Kaiba Gionfriddo used to stop breathing nearly every day and his heart would even stop beating sometimes. The baby had a birth defect that caused his airway to collapse.
Michigan doctor's had been researching artificial airway splints, but had not yet implanted one into a patient.
The doctor's got special permission from the Food and Drug Administration to implant one of these splints into baby Kaiba due to the severity of the situation.
The day before the implant a 3-D printer was used to print out 100 tiny tubes with guided lasers that formed different shapes and sizes.

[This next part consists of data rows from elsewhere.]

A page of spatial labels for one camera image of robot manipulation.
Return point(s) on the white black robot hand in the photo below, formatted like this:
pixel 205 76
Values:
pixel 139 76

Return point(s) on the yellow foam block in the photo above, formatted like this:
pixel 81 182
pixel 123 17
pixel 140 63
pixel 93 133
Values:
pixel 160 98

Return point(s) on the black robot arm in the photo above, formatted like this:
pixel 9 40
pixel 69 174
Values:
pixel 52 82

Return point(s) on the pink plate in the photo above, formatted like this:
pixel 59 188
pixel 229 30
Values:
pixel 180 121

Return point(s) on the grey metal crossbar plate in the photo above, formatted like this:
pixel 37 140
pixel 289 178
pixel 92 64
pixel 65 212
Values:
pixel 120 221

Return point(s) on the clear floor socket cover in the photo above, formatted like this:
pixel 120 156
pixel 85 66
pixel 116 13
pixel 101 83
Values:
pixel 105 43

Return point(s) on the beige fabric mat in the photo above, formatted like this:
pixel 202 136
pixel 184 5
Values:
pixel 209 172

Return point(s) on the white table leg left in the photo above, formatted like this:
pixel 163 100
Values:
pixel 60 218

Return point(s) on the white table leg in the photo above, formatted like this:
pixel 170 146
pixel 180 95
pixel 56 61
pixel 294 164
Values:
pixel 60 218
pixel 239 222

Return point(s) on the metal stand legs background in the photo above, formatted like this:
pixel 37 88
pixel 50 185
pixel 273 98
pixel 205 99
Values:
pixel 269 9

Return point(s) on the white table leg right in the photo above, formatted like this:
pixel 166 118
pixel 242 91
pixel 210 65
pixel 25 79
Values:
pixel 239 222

The tube will grow with Kaiba, the splint is made from material similar to dissolvable stitches and will eventually be absorbed into the baby's tissue. Doctor's hope that by the time the material is absorbed Kaiba's own tissue will be strong enough to keep his airway open, according to USA Today.
Now, a year after the surgery, Kaiba will soon have his tracheotomy tube removed, and has not had a breathing crisis since the initial operation.
About one in 2,200 babies are born with tracheobronchomalaci, the condition that Kaiba was diagnosed with. Kaiba has a bronchus that was not fully formed, the bronchus is one of the airways that branch off of the windpipe.
As a newborn, Kaiba had a very narrow bronchus and even the slightest collapse could be fatal, doctors believe that when he is older and his splint has been absorbed, the bronchus will be able to withstand some slight narrowing.
"We're really relieved and happy that he's not turning blue anymore," said April Gionfriddo, the boy's mother.
There will be a clinical trial that will allow doctor's to create splints for children who's lives are in immediate danger.
The 3-D printing technology could be used to build facial bones, ears and noses have already been built through this technology but are yet to be transplanted.
Researchers are also working on technology to build scaffolds for tissue engineering with the technology, which may allow them to create artificial blood vessels.
The 3-D technology will allow doctor's to lay down cell-filled gel in layers. The gel will protect the cells and provide them with food to grow.
These artificial blood vessels have only been tested on animals so far, but doctor's hope to use them to aid in bypass surgery or replace blocked vessels in the legs.